### PROMPT
Set down exactly the lines from the one containing "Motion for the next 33" through the last line of the records below, both included, and nothing else.

(Stored dataset items)
—————
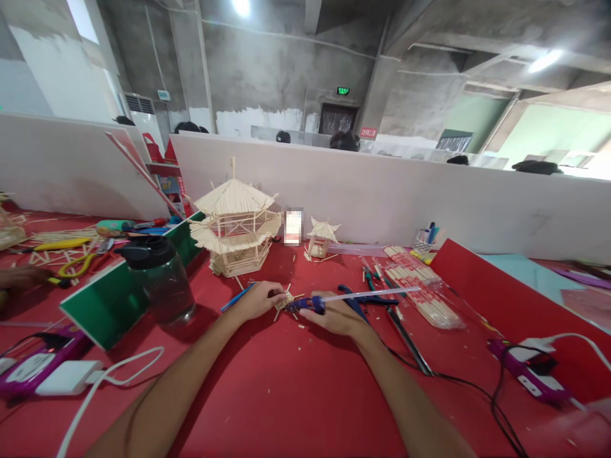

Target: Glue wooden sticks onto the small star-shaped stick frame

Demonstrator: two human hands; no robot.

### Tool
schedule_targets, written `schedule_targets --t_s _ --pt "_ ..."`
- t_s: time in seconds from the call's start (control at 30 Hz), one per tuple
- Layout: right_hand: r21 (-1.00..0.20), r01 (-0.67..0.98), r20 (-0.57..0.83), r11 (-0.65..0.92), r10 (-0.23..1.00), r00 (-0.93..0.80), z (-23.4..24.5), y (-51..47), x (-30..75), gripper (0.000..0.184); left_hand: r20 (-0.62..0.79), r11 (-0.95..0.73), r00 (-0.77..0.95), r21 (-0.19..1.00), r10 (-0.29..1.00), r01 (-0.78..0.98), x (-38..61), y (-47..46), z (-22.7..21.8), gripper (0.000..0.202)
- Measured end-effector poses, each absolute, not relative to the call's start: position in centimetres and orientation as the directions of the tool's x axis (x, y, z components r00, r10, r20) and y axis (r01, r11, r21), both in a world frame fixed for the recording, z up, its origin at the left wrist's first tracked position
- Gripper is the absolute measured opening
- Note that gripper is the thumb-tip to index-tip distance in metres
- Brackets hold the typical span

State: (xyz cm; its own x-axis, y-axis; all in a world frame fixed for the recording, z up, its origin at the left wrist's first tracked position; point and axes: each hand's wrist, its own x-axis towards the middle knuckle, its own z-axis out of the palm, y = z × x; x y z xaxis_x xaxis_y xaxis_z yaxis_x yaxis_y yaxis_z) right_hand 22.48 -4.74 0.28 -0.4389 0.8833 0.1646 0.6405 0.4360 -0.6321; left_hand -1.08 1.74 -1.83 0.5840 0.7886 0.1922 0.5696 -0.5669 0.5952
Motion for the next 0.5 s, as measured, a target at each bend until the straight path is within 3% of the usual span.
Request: schedule_targets --t_s 0.5 --pt "-0.593 0.692 0.147 0.412 0.900 -0.409 0.35 -4.68 22.77 0.032 0.183 -0.565 0.589 0.596 0.788 0.571 -1.06 1.64 -1.72 0.031"
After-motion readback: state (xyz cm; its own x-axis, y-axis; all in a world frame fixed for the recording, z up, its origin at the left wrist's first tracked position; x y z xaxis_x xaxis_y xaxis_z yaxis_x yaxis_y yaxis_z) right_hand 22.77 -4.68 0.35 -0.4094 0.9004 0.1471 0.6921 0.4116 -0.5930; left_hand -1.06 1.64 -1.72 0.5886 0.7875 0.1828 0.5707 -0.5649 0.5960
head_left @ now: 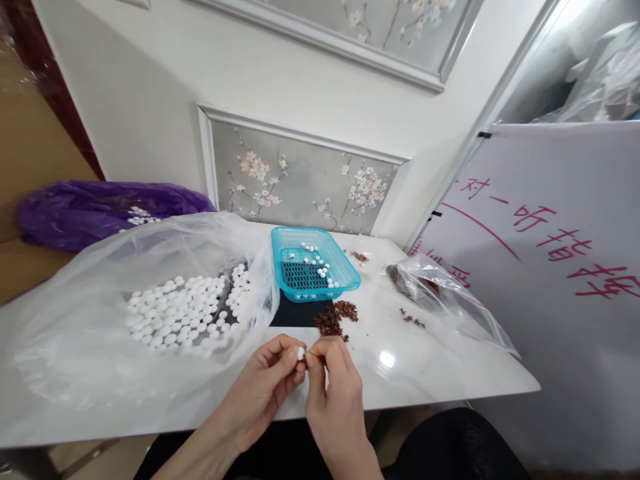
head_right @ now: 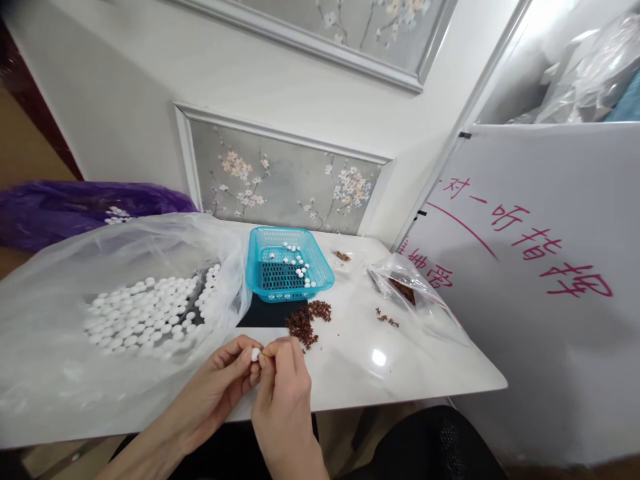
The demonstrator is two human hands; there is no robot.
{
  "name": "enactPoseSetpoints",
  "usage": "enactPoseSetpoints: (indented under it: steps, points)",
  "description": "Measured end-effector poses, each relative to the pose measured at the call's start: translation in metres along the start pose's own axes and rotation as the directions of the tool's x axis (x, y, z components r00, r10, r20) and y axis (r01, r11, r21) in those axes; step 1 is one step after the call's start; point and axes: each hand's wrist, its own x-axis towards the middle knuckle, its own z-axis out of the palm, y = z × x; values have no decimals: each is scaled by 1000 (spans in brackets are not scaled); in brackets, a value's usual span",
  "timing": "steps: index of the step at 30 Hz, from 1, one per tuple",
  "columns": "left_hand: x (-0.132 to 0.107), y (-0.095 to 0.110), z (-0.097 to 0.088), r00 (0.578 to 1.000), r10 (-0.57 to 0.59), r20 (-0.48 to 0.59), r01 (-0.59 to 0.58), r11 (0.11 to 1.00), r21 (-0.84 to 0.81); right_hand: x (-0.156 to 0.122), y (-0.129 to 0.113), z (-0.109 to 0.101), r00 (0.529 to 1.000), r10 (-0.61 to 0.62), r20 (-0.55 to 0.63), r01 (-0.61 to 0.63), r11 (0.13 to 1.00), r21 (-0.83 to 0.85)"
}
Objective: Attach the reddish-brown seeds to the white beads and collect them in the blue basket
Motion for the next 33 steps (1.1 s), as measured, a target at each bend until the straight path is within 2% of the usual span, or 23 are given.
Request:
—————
### OUTPUT BELOW
Motion for the next 33 steps (1.1 s), as measured, a target at each bend until the straight path is within 2% of the usual span, or 23 are given.
Request:

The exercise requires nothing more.